SUPPLIED RECORDS —
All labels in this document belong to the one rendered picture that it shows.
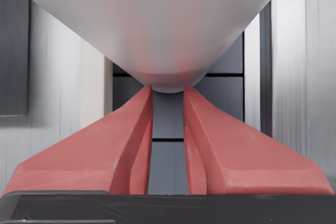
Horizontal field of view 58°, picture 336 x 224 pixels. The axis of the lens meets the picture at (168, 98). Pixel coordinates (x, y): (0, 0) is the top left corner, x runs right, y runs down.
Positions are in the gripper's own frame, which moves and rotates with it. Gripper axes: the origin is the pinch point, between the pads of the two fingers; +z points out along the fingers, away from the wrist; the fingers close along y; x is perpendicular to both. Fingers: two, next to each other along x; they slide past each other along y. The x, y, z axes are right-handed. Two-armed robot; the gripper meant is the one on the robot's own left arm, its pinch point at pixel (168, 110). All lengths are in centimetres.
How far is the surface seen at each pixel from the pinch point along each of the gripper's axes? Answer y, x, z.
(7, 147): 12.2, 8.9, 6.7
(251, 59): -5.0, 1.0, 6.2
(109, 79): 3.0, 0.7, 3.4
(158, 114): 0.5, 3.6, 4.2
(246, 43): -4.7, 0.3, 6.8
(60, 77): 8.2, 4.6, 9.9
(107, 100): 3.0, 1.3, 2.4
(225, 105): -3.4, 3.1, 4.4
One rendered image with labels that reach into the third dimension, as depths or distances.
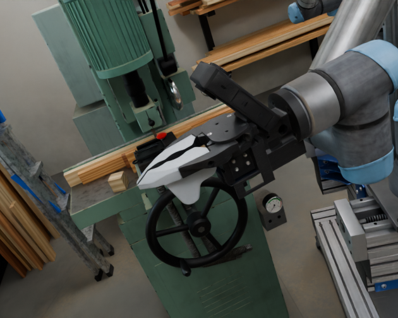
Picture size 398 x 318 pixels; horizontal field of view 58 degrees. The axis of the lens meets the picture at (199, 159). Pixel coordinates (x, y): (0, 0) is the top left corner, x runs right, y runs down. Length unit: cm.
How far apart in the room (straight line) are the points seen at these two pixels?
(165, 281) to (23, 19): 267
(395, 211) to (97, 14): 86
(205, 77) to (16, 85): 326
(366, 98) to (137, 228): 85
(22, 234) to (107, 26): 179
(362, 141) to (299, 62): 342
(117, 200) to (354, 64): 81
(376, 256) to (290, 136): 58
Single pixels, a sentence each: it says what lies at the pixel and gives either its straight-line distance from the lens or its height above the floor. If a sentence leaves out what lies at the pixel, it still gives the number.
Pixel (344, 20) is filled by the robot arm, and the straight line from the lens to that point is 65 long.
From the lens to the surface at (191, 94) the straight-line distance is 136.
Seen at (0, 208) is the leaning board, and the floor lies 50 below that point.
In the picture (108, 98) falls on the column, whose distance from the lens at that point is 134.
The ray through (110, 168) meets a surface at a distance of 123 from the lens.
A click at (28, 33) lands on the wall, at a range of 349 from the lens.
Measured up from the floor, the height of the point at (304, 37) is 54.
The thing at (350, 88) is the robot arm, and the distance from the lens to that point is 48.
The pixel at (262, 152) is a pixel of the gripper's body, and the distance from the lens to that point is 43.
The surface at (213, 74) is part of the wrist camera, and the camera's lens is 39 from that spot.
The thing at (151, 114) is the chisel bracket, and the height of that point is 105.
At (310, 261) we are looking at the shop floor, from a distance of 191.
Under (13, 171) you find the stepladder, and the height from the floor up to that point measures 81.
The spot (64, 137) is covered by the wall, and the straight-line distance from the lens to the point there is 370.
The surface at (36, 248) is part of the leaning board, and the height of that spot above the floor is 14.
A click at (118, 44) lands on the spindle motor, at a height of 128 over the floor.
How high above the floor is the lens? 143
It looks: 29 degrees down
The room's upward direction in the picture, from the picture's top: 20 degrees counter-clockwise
...
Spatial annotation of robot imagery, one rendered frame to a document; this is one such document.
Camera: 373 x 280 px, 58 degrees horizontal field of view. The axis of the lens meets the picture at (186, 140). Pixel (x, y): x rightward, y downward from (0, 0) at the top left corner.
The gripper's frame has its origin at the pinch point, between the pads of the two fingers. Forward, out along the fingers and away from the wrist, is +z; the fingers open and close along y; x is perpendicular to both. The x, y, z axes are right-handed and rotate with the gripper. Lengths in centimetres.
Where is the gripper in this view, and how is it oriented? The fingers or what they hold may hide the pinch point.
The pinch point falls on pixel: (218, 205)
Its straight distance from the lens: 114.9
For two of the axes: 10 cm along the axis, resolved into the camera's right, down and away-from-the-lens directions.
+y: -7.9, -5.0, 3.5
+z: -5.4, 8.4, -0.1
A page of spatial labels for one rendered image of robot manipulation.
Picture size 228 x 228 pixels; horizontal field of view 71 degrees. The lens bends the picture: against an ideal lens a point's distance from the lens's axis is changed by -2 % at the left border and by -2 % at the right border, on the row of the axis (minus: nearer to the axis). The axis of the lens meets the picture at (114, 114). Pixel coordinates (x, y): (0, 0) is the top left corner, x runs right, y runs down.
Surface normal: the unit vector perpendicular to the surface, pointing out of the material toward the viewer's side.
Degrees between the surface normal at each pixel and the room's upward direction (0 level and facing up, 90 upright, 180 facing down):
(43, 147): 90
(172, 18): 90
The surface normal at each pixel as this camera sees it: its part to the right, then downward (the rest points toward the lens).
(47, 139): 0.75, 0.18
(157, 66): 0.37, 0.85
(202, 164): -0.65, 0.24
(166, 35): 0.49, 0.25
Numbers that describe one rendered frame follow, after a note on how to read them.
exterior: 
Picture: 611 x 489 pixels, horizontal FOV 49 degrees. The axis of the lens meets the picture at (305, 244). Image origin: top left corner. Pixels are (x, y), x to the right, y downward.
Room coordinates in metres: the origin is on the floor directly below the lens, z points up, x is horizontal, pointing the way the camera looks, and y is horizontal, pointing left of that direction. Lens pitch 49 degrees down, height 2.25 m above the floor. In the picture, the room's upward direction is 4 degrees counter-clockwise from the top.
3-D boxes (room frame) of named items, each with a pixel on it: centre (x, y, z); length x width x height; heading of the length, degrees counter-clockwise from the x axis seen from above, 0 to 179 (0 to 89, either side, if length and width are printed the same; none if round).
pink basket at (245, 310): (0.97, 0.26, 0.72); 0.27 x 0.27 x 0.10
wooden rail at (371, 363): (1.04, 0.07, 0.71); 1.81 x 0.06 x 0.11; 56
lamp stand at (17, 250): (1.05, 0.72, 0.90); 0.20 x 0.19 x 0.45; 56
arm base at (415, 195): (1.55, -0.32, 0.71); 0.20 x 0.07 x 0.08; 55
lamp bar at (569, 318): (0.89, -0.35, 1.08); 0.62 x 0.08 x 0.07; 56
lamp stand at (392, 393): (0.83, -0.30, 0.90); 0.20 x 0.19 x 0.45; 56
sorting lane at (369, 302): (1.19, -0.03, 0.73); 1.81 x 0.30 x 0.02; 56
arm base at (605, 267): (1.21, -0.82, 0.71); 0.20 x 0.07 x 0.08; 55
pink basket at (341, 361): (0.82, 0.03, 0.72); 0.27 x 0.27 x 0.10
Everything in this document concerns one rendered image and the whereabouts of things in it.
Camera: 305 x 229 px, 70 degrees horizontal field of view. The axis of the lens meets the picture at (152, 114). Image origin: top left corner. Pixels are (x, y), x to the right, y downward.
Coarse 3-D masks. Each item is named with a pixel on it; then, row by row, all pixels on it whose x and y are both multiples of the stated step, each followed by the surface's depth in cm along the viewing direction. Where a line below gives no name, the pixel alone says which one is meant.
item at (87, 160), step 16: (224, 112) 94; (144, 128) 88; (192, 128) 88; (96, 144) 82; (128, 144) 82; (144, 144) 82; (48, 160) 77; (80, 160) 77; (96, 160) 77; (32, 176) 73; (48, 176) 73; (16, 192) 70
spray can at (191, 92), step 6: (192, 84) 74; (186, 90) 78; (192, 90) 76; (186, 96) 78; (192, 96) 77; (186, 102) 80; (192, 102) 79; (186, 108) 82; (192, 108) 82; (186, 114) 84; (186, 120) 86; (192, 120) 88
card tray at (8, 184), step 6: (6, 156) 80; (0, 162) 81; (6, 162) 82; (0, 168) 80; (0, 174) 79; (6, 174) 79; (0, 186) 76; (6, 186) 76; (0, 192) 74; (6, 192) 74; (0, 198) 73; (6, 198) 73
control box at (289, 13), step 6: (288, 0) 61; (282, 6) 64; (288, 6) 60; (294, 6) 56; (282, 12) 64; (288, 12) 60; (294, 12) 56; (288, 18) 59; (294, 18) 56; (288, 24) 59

DESCRIPTION OF THE TASK — Copy out each line of the data above, exactly, if it lies between the line holding "wooden rail at" and the line holding "sorting lane at", inclusive; copy no other line.

EXERCISE RESULT —
wooden rail at (371, 363): (1.04, 0.07, 0.71); 1.81 x 0.06 x 0.11; 56
lamp stand at (17, 250): (1.05, 0.72, 0.90); 0.20 x 0.19 x 0.45; 56
arm base at (415, 195): (1.55, -0.32, 0.71); 0.20 x 0.07 x 0.08; 55
lamp bar at (569, 318): (0.89, -0.35, 1.08); 0.62 x 0.08 x 0.07; 56
lamp stand at (392, 393): (0.83, -0.30, 0.90); 0.20 x 0.19 x 0.45; 56
sorting lane at (369, 302): (1.19, -0.03, 0.73); 1.81 x 0.30 x 0.02; 56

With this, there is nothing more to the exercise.